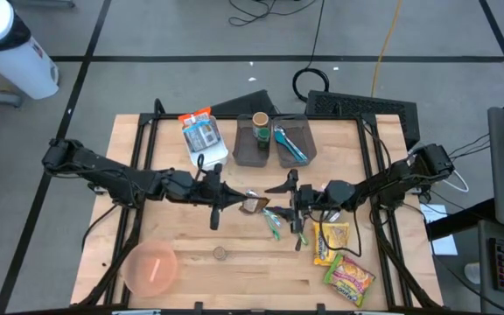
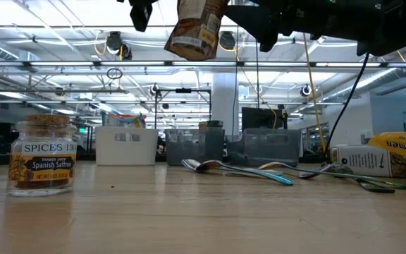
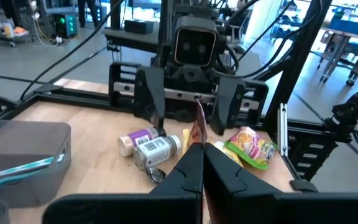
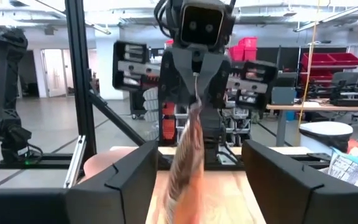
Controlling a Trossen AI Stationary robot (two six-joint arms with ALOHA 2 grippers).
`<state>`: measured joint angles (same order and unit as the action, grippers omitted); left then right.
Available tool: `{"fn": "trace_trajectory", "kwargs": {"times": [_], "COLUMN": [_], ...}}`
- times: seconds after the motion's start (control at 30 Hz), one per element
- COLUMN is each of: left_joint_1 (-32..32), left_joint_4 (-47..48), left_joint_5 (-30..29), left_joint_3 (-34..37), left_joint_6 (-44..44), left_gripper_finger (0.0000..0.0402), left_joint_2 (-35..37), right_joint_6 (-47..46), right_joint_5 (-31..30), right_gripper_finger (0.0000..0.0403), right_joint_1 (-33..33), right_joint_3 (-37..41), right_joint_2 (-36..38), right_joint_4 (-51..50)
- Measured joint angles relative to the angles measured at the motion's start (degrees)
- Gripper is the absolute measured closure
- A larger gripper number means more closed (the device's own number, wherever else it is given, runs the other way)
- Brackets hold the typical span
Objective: Pick & Place Food Item
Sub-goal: Put the orange seasoning pack into the left black bin
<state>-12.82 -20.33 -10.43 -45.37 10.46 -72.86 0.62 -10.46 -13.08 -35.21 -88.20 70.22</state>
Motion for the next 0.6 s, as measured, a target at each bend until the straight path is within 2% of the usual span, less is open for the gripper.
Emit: {"fn": "trace_trajectory", "kwargs": {"times": [0.27, 0.6], "left_joint_1": [0.0, 0.0], "left_joint_4": [-0.7, -0.5], "left_joint_5": [0.9, 1.2], "left_joint_3": [0.0, 0.0], "left_joint_6": [-0.5, 1.8], "left_gripper_finger": [0.0401, 0.0401], "left_joint_2": [0.0, 0.0], "right_joint_6": [-0.6, -0.6], "right_joint_5": [0.0, 0.2], "right_gripper_finger": [0.0255, 0.038], "right_joint_1": [0.0, 0.0], "right_joint_3": [0.0, 0.0], "right_joint_2": [0.0, 0.0], "right_joint_4": [-0.4, -0.4]}}
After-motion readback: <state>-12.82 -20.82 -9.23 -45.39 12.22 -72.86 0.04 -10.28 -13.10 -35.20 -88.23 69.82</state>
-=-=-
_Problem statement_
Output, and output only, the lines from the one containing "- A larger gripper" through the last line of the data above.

_Expected answer_
- A larger gripper number means more closed (the device's own number, wherever else it is given, runs the other way)
- Brackets hold the typical span
Objective: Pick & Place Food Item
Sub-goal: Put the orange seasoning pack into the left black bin
<state>-12.82 -20.33 -10.43 -45.37 10.46 -72.86 0.62 -10.46 -13.08 -35.21 -88.20 70.22</state>
Motion for the next 0.6 s, as measured, a target at each bend until the straight path is within 2% of the usual span, less is open for the gripper.
Emit: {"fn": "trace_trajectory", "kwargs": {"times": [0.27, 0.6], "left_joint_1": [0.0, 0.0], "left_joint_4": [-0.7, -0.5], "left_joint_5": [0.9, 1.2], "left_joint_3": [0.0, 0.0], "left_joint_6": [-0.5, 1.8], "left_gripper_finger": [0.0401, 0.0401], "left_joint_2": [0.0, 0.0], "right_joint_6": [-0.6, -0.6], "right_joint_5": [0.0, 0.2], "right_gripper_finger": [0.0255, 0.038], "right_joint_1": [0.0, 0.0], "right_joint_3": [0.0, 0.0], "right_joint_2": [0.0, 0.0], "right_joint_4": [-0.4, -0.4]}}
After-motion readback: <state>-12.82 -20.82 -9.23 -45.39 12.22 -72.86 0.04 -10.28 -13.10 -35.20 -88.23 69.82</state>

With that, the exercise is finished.